WHAT IS NEEDED — Pick out every line of the entries below where "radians" occurs, and copy those lines.

DATA SUPPLIED —
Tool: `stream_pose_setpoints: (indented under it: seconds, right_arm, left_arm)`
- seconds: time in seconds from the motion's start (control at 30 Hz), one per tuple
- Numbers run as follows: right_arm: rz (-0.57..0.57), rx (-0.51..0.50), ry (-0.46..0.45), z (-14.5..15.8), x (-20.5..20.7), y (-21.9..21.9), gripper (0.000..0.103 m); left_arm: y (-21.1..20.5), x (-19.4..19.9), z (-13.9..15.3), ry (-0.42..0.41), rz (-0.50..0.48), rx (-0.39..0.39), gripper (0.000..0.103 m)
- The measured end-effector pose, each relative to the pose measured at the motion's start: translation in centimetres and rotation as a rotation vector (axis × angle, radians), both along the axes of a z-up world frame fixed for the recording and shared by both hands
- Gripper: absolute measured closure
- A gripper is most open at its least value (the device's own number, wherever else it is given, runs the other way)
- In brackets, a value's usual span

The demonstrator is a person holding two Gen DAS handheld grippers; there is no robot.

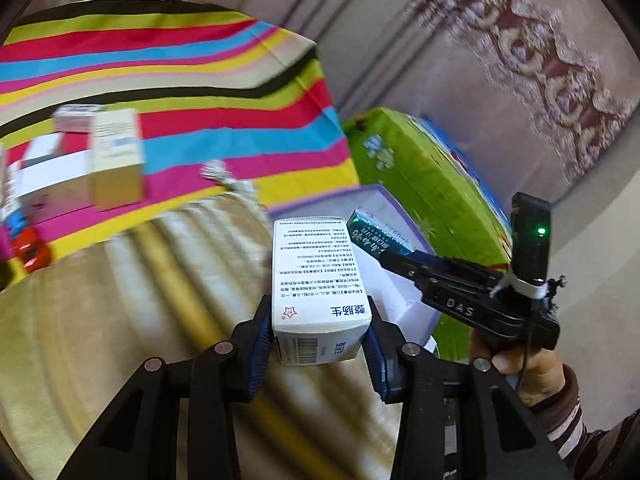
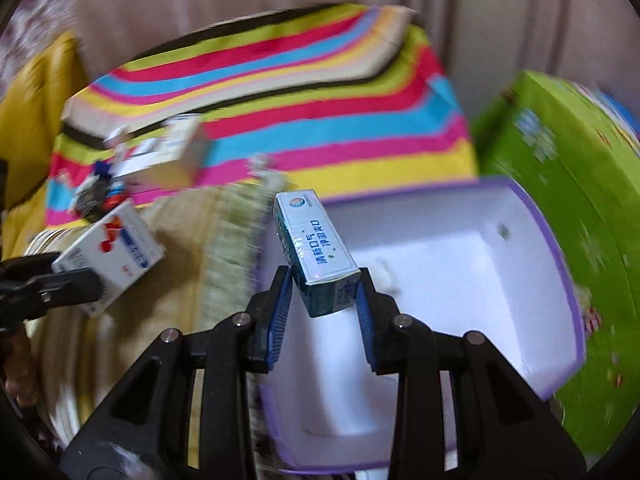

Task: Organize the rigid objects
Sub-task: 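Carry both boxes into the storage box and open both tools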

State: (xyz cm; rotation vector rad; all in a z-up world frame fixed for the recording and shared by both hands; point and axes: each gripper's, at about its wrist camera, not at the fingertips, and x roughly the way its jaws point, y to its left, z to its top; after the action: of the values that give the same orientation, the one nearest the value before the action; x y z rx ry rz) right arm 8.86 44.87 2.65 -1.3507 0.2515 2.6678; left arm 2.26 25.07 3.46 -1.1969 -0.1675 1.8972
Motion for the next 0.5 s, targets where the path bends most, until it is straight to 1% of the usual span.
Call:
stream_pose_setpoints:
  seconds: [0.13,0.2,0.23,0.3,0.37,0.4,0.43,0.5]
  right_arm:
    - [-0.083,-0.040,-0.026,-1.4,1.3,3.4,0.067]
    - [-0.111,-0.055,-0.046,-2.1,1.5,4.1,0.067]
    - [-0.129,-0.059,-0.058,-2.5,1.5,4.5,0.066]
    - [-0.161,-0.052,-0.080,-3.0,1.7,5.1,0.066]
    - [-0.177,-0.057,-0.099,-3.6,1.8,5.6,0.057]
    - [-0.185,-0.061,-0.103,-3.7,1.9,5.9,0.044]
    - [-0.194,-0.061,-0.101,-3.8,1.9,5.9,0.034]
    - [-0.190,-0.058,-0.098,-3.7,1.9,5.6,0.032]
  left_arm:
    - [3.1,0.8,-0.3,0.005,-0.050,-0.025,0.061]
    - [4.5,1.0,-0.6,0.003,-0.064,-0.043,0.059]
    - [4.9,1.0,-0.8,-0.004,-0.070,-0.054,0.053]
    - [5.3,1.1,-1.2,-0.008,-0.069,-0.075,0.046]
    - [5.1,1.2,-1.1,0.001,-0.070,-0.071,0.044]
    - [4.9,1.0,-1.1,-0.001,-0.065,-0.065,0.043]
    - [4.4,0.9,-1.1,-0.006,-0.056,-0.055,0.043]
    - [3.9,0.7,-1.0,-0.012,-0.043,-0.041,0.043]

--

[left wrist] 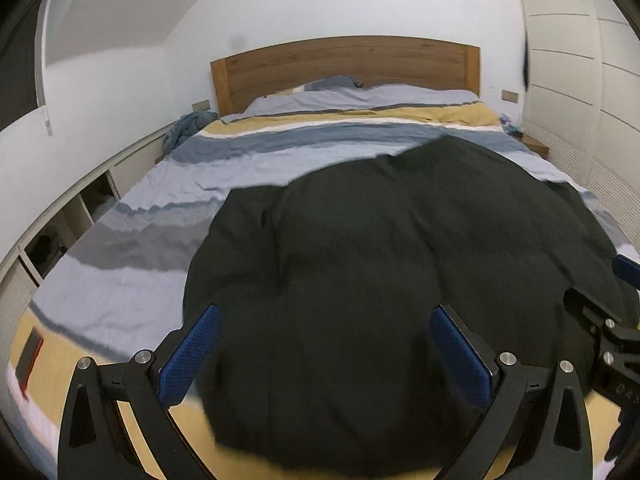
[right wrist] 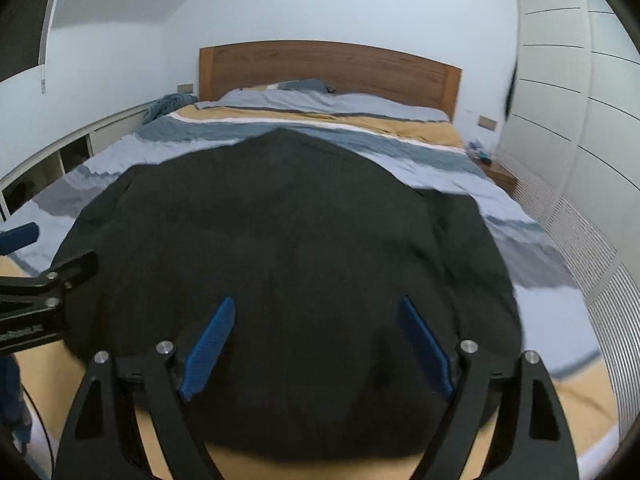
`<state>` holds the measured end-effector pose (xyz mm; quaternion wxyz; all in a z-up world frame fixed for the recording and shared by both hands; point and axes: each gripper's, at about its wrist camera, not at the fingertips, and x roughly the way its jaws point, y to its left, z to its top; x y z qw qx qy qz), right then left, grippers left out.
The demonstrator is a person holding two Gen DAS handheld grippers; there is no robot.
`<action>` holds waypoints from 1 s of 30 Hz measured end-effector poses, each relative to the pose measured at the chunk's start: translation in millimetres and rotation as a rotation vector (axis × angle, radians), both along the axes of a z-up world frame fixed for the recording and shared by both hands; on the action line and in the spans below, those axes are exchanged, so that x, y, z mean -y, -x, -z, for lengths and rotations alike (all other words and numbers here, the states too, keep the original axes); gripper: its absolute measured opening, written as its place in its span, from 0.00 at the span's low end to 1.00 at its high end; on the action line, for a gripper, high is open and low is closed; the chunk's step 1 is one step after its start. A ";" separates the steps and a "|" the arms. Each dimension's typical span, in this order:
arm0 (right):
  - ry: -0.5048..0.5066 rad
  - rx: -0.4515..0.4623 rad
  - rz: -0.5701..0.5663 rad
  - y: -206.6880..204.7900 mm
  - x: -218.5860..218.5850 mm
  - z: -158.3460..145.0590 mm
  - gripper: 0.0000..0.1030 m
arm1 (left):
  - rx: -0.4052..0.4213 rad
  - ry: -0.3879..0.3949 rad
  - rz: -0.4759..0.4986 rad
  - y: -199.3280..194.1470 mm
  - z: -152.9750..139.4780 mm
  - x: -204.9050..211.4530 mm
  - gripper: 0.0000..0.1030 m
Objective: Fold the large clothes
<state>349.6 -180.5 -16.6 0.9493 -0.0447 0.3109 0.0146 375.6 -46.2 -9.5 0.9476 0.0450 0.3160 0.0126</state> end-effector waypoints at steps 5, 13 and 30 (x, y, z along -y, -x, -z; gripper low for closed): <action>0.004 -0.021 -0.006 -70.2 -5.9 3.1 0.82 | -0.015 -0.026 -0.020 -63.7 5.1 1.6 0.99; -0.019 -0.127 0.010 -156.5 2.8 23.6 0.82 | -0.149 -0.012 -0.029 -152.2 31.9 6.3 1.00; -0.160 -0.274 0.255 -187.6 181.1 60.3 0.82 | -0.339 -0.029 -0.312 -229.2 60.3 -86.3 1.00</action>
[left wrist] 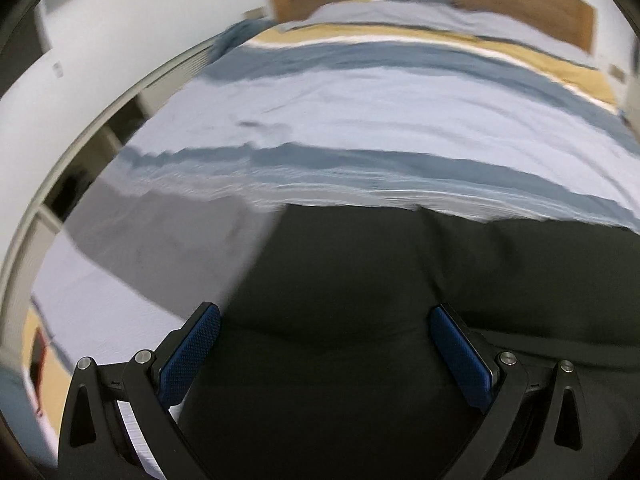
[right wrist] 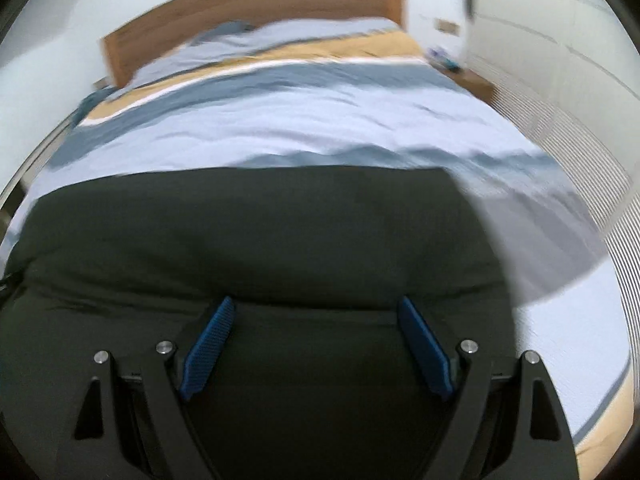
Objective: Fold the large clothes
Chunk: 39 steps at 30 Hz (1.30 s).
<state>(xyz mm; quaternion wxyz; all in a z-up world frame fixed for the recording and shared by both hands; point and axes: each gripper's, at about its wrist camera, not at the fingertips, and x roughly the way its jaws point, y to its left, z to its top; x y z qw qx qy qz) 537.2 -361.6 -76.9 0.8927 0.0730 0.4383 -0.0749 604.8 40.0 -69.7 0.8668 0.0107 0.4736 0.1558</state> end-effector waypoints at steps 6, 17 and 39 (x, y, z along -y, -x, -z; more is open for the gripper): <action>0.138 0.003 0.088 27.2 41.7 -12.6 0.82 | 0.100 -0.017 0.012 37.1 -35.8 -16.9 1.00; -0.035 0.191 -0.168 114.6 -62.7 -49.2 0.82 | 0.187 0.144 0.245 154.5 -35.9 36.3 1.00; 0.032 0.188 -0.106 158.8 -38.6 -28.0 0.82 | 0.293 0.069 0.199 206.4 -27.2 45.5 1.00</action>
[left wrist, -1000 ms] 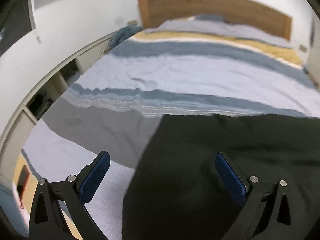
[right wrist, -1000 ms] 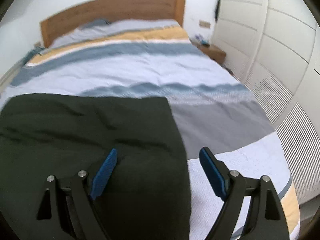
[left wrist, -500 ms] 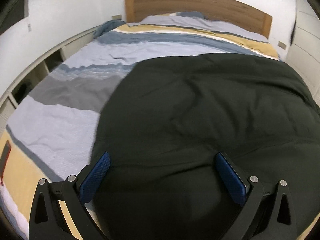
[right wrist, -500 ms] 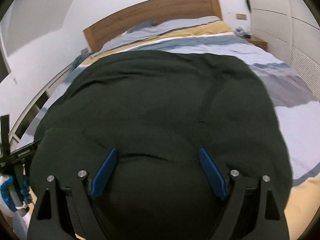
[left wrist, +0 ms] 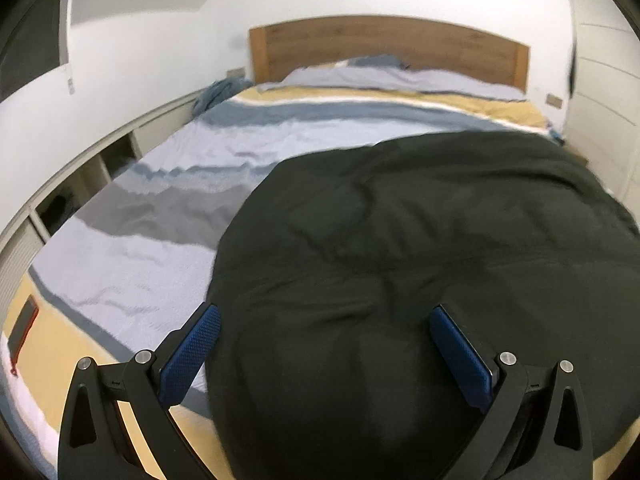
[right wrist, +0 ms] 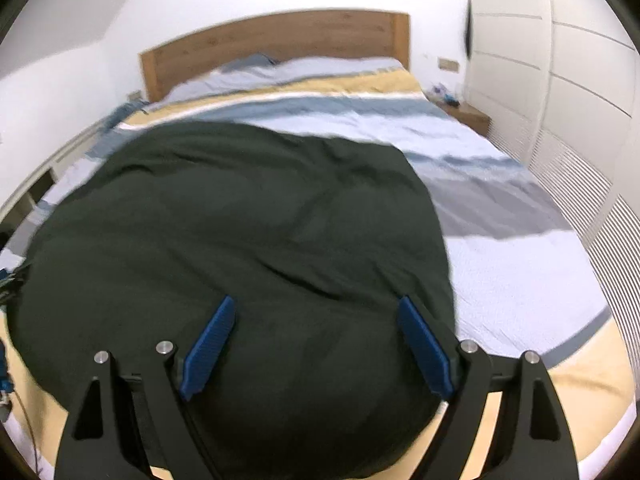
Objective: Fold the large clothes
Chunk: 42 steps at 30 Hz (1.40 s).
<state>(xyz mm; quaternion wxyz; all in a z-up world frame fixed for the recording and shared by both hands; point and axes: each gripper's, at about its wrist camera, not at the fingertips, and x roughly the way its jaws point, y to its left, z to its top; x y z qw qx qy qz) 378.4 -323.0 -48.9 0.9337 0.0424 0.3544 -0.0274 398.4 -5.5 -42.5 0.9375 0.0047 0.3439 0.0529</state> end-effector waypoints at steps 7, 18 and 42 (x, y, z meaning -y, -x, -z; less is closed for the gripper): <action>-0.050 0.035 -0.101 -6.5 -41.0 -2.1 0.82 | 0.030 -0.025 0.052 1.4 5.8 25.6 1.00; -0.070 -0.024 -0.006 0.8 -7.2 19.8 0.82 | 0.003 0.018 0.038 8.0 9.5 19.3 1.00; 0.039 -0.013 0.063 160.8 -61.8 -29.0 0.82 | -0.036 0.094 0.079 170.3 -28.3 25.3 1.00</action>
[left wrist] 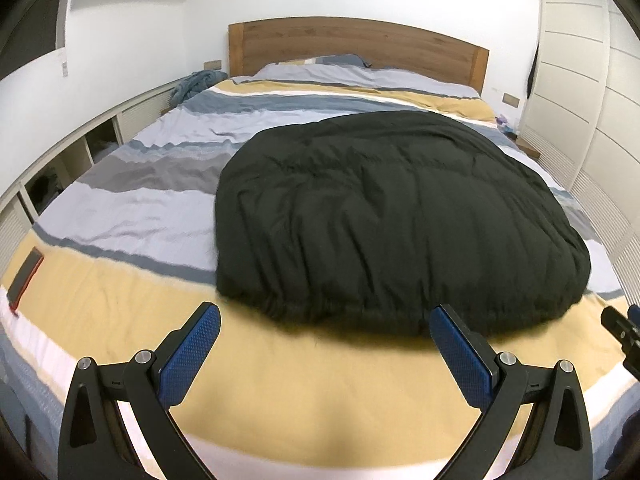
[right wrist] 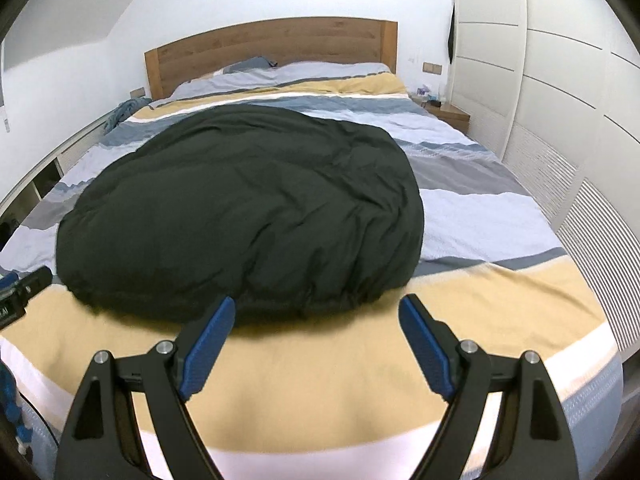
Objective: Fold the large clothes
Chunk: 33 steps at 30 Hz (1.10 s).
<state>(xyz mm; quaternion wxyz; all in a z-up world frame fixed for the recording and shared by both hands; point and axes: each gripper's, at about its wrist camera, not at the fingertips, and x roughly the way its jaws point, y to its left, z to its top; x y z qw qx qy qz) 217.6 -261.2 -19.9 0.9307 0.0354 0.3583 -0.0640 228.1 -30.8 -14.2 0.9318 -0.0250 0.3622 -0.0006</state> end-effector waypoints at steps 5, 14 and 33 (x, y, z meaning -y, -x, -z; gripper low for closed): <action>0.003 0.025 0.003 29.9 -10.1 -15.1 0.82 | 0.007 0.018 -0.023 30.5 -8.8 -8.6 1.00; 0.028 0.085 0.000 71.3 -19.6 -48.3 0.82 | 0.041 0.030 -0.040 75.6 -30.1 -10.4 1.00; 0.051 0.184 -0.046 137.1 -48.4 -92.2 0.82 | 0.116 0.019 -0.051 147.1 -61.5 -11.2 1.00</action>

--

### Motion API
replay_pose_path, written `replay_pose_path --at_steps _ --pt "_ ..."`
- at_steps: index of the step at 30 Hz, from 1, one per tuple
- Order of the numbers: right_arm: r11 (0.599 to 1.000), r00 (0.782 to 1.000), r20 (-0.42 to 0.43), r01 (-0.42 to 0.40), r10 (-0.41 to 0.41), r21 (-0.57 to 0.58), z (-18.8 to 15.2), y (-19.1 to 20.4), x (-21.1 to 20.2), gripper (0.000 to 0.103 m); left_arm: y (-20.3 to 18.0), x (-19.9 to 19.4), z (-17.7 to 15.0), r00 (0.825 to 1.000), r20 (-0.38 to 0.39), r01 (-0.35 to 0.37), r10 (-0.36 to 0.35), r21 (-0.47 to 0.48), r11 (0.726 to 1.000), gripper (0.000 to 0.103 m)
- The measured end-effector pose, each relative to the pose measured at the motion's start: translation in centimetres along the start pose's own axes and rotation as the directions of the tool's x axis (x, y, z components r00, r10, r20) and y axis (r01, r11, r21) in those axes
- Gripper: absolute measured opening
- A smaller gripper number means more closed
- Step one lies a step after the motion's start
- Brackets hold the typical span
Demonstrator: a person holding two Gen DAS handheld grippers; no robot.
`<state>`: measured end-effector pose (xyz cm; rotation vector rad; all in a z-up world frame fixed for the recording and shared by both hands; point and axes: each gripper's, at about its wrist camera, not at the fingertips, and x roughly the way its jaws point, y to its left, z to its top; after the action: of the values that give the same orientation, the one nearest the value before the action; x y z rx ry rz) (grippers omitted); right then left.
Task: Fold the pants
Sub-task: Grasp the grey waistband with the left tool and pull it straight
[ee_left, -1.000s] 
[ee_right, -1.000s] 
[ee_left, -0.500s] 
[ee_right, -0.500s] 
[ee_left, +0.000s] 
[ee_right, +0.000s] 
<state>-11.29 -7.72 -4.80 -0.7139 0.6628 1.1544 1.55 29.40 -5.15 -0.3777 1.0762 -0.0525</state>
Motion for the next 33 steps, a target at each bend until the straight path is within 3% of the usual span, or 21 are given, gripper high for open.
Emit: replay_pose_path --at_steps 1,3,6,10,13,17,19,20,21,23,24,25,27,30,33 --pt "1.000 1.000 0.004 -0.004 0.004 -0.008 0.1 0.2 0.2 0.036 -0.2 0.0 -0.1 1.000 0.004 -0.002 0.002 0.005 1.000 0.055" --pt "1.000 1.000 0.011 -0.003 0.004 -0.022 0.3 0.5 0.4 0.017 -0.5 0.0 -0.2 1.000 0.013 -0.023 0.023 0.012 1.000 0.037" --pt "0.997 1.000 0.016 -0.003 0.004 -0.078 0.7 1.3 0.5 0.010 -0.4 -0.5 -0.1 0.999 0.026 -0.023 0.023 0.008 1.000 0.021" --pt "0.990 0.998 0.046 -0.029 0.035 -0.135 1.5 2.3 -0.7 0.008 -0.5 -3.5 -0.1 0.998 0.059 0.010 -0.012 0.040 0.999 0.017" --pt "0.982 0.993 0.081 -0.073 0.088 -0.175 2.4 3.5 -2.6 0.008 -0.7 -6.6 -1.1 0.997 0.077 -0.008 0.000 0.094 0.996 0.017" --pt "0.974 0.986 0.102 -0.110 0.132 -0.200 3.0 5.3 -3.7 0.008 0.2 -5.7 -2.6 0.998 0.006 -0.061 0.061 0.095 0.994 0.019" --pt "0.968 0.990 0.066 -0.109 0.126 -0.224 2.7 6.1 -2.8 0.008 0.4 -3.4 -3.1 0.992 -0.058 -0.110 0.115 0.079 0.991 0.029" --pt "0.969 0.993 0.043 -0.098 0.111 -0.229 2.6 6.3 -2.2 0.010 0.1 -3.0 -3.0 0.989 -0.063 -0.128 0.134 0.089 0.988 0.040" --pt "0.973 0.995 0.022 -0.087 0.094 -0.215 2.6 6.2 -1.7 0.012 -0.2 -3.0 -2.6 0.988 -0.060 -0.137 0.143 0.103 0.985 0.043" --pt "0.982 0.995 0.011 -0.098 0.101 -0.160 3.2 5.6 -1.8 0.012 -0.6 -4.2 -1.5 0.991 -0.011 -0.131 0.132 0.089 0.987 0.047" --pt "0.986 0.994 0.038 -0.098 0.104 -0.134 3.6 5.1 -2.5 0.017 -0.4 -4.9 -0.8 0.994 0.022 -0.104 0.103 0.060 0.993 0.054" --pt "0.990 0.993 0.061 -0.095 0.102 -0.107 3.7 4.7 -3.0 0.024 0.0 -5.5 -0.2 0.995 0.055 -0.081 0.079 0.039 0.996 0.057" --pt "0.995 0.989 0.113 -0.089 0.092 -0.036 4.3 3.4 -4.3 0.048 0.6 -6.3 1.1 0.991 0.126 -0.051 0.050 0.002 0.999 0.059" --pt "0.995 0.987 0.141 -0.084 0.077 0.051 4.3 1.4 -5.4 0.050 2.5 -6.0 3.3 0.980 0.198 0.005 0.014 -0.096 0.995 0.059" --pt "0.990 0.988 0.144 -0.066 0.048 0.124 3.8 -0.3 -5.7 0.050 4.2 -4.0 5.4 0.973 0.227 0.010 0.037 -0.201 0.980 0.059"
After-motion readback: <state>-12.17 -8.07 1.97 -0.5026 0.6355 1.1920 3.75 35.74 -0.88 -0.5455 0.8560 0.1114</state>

REPLY —
- The measured end-effector pose, each relative to the pose measured at the motion's start: translation in centimetres and rotation as a rotation vector (axis × angle, radians), both along the axes of a z-up world frame fixed for the recording and shared by both hands
`<action>` holds waypoints from 1 s of 30 Hz measured end-effector poses, each relative to the pose measured at the chunk's start: translation in millimetres and rotation as a rotation vector (axis × angle, radians), both along the axes of a z-up world frame fixed for the recording and shared by both hands; on the action line and in the spans below, those axes are exchanged, so that x, y, z mean -y, -x, -z, for lengths and rotations alike (all other words and numbers here, the states too, keep the original axes); gripper: its absolute measured opening, written as its place in its span, from 0.00 at the span's low end to 1.00 at its high end; on the action line, for a gripper, high is open and low is closed; the chunk's step 1 is one step after its start. A ";" separates the steps and a "|" the arms. Each dimension's typical span, in this order:

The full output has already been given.